A fix covering the transition from a DHCP-configured NIC to a DHCP-configured bridge has been merged to the stable branch (3.6) and shall be a part of VDSM 4.17.4, when released. A DHCP Unique Identifier (DUID), taken from a dhclient lease file belonging to the NIC, is reused by a dhclient run on the bridge so the same address is acquired.
The issue is happening again on vdsm 4.17.4
* It happens again on el7 (forgot to mention)

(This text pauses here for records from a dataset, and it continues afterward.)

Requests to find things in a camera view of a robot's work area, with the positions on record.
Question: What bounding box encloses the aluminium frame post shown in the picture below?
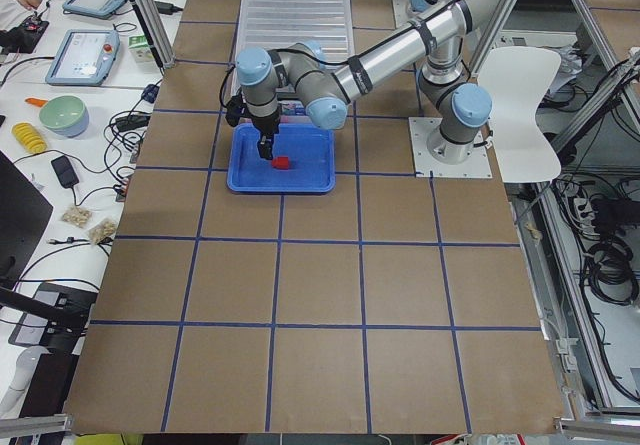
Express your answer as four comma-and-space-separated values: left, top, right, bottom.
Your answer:
129, 0, 175, 70

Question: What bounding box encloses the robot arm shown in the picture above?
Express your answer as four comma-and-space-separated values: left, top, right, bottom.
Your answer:
225, 0, 499, 164

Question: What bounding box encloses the blue plastic tray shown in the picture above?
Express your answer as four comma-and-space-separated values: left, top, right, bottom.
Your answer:
227, 123, 335, 194

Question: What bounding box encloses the yellow toy corn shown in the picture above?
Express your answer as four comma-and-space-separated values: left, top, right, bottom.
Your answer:
11, 122, 48, 155

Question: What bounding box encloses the orange toy carrot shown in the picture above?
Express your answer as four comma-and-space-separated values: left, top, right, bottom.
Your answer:
25, 97, 48, 107

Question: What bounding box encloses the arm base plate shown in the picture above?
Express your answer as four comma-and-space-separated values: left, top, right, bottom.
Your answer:
408, 117, 492, 179
392, 0, 428, 28

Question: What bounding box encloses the clear plastic storage box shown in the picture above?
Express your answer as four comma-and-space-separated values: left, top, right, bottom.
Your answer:
279, 100, 307, 117

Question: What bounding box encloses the white chair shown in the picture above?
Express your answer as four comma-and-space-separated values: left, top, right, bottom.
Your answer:
477, 46, 561, 183

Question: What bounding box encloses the clear plastic box lid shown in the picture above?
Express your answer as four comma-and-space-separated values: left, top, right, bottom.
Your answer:
234, 0, 356, 71

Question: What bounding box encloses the green white carton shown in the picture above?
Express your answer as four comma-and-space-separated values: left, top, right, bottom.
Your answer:
127, 35, 155, 63

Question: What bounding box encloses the red block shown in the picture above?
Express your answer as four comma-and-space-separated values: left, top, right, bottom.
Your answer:
271, 155, 291, 170

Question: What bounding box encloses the black power adapter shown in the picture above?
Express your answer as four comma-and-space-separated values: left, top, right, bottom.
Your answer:
51, 156, 79, 189

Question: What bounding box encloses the green bowl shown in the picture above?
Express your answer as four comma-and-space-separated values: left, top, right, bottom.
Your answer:
39, 95, 89, 138

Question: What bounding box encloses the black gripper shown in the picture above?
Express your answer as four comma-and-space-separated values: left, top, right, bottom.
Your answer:
225, 92, 280, 161

Only now noticed that this bug exists. Not sure if it's a good solution, but I use the following as a workaround, for now: lf=/var/lib/dhclient/dhclient--ovirtmgmt.lease [ -e $lf ] || cat /var/lib/NetworkManager/*.lease /var/lib/dhclient/*.lease 2>/dev/null | grep ^default-duid | head -1 > $lf You have to run this between getting your first lease and asking for a lease for the bridge. Another obvious workaround is allocating static leases on the server based on mac addresses. Not always applicable and has maintenance costs. See [1] for details. [1] https://tools.ietf.org/html/rfc4361
(In reply to David Caro from comment #18) > * It happens again on el7 (forgot to mention) Asked David in private and he acked that the first least was acquired by networkmanager, which keeps its lease files in /var/lib/NetworkManager .
Didi, thanks for suggesting that the first line of a lease might be sufficient. I have posted a quick fix that avoids using the non-existent -df on EL7 for now and will get to falling back to -lf in the coming days.
(In reply to Ondřej Svoboda from comment #21) > Didi, thanks for suggesting that the first line of a lease might be > sufficient. I used the first _occurrence_ of default-duid, not the first line. Since it's a workaround, I just grep all files (my machines have just one nic). In real code you should check the file for the interface you are going to use (which iiuc you do), and will probably find only one occurrence anyway. It's probably always written first, but I wouldn't count on that, unless it's documented (unlikely). > > I have posted a quick fix that avoids using the non-existent -df on EL7 for > now and will get to falling back to -lf in the coming days. +1 Also note the issue with NM.
Can you verify this bug?